**Assigned task:** The lines you return should be those containing the string "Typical", taken from the data below.

Records contained in a dataset
===============

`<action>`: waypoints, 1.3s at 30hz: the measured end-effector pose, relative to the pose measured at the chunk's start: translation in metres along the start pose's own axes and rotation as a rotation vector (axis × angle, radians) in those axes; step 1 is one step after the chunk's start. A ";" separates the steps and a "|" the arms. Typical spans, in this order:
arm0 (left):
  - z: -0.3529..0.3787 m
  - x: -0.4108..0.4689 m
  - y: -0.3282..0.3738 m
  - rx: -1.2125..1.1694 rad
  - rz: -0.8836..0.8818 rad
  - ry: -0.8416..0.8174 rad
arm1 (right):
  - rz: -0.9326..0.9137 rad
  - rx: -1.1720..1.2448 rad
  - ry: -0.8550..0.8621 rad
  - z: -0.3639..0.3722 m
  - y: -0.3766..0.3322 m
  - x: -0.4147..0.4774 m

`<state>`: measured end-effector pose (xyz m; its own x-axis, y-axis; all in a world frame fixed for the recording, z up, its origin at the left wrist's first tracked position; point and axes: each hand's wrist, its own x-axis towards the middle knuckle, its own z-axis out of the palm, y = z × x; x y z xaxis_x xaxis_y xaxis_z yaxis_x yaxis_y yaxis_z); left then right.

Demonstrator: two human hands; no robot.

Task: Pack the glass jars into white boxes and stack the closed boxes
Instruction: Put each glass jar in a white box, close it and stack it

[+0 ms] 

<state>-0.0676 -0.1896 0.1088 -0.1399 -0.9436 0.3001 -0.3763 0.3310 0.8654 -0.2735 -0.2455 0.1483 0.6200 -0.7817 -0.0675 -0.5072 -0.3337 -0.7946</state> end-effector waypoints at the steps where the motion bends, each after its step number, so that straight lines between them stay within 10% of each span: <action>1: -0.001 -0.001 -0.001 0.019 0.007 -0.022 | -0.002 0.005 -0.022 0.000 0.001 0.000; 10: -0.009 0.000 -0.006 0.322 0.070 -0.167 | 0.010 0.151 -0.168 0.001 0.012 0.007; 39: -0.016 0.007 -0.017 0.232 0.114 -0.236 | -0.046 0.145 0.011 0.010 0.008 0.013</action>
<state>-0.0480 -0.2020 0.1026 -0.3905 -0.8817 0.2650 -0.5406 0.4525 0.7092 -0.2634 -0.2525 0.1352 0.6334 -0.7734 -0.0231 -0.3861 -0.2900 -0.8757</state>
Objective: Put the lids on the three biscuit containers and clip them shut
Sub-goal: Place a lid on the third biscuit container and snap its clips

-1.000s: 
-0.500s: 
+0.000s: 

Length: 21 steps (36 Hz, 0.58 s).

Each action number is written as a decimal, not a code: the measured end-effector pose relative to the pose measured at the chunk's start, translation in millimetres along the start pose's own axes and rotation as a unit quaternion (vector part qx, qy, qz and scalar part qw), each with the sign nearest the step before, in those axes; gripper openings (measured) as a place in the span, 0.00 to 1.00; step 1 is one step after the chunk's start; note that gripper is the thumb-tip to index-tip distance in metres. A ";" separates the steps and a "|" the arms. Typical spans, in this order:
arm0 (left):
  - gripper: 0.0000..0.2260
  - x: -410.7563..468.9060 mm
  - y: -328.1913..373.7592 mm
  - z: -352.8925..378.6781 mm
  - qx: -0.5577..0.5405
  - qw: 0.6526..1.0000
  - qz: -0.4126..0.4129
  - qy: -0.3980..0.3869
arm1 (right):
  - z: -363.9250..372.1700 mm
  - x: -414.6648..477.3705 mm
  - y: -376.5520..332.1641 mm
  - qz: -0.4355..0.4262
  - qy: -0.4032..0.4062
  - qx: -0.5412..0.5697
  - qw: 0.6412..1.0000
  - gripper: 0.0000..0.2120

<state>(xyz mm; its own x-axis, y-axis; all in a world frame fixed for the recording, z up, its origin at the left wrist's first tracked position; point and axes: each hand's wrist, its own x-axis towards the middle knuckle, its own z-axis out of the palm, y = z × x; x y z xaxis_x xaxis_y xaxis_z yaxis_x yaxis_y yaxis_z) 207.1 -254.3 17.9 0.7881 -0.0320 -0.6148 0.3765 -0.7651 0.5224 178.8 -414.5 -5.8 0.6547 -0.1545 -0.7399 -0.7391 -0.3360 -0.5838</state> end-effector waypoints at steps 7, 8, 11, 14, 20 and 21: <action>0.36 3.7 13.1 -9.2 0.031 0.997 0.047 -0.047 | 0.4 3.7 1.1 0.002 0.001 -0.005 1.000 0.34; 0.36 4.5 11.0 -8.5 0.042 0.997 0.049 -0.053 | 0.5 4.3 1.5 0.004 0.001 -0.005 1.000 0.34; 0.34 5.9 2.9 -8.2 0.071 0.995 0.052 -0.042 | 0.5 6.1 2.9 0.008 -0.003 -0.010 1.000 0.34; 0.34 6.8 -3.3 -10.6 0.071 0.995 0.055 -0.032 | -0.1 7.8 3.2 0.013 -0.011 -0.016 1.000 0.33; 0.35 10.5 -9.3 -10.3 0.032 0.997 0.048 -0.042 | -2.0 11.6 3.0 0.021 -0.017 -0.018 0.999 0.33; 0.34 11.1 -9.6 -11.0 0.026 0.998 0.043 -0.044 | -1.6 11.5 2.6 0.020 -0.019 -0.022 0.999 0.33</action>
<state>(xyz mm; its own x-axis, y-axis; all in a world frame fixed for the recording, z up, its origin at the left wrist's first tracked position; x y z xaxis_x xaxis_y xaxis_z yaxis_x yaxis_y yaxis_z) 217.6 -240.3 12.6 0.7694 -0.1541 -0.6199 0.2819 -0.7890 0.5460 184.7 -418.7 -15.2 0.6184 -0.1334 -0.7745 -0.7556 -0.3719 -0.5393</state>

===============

**Task output:**
`<action>`: waypoints, 1.3s at 30hz: the measured end-effector pose, relative to the pose measured at the chunk's start: translation in metres along the start pose's own axes and rotation as a rotation vector (axis × angle, radians) in those axes; step 1 is one step after the chunk's start. A ";" separates the steps and a "|" the arms. Typical spans, in this order:
Each action number is written as a decimal, not a code: the measured end-effector pose relative to the pose measured at the chunk's start, translation in millimetres along the start pose's own axes and rotation as a unit quaternion (vector part qx, qy, qz and scalar part qw), each with the sign nearest the step before, in those axes; gripper openings (measured) as a place in the span, 0.00 to 1.00; step 1 is one step after the chunk's start; note that gripper is the thumb-tip to index-tip distance in metres. A ";" separates the steps and a "|" the arms. Typical spans, in this order:

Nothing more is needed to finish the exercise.